The TV can be programmed to personalize its menus when the entire family or various subsets of the family is sitting in the front of the TV. The TV greets the family and immediately serves up some appropriate video, audio or service options. The father can ask the TV through a voice command to display the photographs from the recent family trip to Hawaii and provide some Hawaiian background music. During the slide show, the family can also ask the TV to dial in a distant grandparent to join the review of slides. If a child asks a question such as when Hawaii became a state – the TV can search video, webpage or blog content on Hawaii’s history. Likewise, if the family suddenly has an interest in buying a surfboard, the TV can put together a list of interactive ads from local surfboard shops.
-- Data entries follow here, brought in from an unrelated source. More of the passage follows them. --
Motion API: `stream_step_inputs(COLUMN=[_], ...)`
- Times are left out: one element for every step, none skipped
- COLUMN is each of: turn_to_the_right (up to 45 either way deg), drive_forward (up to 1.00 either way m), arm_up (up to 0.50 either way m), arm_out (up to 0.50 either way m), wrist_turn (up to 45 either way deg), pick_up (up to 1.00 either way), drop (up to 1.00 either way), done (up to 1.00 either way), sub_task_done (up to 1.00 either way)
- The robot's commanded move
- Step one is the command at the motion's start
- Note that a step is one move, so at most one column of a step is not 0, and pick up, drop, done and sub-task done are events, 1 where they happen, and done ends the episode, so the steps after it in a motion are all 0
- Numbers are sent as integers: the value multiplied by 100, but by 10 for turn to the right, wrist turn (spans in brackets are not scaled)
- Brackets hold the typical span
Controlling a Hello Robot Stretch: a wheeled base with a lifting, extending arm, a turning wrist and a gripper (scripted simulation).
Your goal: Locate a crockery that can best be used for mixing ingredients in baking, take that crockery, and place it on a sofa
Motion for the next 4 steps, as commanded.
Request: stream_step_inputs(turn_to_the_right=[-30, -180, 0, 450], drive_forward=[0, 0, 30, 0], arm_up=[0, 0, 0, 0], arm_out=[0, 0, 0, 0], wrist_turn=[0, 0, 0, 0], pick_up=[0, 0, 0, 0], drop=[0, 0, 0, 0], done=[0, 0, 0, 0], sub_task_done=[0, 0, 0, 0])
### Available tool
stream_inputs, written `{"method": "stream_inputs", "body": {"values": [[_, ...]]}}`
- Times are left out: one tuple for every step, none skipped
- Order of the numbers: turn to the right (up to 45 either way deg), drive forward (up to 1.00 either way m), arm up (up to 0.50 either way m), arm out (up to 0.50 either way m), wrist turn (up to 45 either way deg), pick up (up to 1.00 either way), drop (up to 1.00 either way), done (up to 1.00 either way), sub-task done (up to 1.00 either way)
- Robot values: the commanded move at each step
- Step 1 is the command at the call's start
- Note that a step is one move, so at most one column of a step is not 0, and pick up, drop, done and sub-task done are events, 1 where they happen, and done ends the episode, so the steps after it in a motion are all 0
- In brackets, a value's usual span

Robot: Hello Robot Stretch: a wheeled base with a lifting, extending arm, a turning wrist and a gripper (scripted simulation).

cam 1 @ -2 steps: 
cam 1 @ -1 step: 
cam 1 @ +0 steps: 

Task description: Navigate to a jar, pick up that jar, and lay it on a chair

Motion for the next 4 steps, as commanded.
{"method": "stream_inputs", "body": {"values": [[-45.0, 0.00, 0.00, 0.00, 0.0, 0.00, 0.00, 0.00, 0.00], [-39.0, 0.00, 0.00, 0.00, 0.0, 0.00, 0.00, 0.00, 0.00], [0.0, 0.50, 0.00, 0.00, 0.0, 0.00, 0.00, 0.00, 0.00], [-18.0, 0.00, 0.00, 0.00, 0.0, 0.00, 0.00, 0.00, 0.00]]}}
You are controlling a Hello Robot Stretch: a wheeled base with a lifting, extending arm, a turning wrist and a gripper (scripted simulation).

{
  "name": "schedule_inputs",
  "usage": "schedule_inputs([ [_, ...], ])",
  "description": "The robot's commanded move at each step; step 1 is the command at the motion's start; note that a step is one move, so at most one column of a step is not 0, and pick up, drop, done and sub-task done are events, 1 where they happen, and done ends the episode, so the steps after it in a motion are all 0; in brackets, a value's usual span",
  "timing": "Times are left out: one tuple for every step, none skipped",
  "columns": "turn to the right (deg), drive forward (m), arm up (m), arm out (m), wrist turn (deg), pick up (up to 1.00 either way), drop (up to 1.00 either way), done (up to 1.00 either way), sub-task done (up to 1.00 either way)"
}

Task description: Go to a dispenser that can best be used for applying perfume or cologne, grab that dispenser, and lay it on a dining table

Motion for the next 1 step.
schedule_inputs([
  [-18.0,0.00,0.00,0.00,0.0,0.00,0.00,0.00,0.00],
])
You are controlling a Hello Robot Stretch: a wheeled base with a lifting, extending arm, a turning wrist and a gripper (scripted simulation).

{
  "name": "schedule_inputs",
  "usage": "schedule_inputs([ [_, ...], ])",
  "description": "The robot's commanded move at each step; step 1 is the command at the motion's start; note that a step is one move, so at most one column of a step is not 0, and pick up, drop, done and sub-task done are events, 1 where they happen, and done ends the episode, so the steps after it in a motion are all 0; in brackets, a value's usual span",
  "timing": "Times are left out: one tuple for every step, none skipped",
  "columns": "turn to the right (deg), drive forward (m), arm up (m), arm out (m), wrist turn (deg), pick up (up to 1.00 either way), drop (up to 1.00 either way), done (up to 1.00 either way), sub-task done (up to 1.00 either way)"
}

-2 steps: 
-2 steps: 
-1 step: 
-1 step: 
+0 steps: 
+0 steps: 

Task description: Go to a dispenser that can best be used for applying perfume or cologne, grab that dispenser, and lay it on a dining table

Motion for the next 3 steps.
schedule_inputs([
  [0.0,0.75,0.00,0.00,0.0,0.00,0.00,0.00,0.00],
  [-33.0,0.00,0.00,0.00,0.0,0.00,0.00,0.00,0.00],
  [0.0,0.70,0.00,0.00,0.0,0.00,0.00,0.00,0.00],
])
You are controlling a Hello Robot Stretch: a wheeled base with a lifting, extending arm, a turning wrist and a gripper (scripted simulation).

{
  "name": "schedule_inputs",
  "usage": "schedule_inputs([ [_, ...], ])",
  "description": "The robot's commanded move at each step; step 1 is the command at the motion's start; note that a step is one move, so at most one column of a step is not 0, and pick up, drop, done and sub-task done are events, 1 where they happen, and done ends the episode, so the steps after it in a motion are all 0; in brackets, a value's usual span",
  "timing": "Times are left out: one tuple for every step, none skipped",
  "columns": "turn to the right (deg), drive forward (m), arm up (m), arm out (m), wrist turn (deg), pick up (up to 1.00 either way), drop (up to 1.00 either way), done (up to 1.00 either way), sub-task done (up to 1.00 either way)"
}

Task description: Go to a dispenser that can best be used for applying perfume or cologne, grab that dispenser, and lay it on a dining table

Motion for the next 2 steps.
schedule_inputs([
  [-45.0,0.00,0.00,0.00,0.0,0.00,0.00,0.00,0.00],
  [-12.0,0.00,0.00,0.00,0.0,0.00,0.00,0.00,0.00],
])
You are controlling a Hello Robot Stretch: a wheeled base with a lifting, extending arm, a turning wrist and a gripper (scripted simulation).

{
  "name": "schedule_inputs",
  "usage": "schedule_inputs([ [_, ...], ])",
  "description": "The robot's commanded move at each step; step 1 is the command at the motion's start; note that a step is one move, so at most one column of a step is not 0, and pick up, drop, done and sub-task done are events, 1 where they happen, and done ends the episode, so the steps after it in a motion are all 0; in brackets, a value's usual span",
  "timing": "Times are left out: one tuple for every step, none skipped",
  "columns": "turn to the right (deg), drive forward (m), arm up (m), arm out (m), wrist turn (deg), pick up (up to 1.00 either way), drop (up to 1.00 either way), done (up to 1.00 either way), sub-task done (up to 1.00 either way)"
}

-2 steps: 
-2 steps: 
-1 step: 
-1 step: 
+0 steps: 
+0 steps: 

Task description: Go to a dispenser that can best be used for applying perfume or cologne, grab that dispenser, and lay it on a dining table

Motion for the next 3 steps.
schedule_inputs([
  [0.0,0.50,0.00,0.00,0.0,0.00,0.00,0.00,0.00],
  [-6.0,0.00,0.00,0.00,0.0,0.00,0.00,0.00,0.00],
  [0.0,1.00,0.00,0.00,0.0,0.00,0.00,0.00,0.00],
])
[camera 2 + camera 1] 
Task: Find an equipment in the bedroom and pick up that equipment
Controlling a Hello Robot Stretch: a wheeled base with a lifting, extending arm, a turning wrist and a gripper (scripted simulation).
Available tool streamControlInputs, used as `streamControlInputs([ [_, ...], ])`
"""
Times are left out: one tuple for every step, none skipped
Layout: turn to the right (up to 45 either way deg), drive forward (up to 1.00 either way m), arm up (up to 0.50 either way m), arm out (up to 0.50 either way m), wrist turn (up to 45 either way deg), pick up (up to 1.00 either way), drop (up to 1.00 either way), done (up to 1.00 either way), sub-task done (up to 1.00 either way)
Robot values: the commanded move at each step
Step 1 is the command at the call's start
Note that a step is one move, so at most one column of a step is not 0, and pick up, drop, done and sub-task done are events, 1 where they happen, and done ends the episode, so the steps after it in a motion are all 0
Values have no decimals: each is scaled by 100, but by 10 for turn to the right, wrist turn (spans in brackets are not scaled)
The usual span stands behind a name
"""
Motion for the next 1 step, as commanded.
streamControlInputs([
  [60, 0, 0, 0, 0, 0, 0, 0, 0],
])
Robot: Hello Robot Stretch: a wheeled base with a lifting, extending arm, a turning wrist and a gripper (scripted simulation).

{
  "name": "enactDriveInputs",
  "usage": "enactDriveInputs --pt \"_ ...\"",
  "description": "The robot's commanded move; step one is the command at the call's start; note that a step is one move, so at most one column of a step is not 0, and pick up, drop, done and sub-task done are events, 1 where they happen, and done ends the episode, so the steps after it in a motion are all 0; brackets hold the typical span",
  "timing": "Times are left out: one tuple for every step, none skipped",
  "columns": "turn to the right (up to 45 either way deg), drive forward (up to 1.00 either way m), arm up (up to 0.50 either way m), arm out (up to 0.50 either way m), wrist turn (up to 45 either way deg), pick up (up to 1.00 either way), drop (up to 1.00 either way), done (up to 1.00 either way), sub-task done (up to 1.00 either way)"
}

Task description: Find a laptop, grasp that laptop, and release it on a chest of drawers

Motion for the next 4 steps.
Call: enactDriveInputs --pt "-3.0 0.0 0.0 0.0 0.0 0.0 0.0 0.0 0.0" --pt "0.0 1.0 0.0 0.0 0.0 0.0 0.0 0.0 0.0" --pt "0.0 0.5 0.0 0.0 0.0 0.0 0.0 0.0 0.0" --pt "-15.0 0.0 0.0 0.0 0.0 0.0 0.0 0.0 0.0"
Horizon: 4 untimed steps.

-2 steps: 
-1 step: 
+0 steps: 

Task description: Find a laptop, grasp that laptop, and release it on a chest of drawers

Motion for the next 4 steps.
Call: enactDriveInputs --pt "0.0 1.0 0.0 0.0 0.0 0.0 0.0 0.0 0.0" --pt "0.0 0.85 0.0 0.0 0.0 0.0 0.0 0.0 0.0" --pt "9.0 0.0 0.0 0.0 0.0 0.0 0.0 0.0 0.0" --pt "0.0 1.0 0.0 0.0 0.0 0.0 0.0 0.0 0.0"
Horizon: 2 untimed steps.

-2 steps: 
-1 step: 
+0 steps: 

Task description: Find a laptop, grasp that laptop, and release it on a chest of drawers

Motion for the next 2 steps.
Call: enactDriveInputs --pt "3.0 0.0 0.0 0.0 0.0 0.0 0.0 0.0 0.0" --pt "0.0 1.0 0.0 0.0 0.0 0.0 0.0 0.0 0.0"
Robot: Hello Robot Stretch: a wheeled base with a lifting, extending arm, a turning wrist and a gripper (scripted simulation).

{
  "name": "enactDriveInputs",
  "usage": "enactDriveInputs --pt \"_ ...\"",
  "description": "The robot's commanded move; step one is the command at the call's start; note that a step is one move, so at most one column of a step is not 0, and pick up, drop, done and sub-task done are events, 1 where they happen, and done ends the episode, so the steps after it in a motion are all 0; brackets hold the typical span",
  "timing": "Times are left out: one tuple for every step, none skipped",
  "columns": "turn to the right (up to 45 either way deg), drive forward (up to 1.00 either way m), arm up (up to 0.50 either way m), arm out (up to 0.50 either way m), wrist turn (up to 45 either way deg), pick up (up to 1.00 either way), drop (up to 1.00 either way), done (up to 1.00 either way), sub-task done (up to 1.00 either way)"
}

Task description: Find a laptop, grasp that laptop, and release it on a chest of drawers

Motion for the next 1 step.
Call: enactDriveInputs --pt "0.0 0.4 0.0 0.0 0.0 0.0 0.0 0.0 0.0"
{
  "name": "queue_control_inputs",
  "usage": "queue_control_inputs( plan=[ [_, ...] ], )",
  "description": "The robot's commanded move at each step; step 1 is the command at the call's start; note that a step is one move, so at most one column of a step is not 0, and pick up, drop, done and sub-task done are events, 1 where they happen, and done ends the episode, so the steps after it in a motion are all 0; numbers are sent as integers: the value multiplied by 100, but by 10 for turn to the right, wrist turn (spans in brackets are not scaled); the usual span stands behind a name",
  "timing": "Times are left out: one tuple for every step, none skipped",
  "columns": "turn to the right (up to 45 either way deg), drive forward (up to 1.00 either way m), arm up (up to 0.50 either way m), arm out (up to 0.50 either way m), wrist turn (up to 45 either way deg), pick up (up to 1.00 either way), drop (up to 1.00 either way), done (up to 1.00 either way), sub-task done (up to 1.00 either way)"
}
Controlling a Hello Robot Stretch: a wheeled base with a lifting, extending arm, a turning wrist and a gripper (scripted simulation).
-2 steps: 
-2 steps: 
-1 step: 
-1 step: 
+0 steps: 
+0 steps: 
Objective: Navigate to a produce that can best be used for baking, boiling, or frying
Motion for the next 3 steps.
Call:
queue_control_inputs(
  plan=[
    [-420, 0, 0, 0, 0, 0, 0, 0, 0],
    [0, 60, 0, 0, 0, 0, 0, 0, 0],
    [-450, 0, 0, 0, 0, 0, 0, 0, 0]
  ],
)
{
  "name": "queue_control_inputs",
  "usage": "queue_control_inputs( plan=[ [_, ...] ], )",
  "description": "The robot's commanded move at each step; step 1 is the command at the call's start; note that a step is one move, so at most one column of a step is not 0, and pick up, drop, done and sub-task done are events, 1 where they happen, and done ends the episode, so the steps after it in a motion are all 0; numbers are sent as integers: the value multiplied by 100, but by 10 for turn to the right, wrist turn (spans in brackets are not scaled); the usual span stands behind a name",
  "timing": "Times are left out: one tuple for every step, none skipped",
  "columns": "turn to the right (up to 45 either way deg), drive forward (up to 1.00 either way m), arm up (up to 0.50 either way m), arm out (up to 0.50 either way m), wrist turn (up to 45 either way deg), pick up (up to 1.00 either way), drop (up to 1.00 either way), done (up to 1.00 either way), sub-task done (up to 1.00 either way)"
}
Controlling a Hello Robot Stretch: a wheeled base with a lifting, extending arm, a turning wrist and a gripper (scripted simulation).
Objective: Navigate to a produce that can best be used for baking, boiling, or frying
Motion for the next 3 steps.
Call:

Of course, it can be unnerving for some to contemplate this type of interaction with a TV or any machine for that matter. Thoughts of Space Odyssey 2001 may come to mind. There is no doubt that the preferences and choices made through an interactive TV represent valuable information to advertisers and retailers. The technology should also provide consumers strong privacy controls. But the advantages of personalization will outweigh the concerns of letting “HAL” loose in the home. In terms of control – it is much easier to control what you want if the TV is familiar with your preferences.

The technology driving gesture control, voice commands and cameras with facial recognition are available today. We are likely to see incorporation of these types of concepts in TVs next year. As the internet makes further inroads into our living room TV – we can expect to see the use of these tools to improve our ability to interact and maintain our feet-up laid-back position on the couch.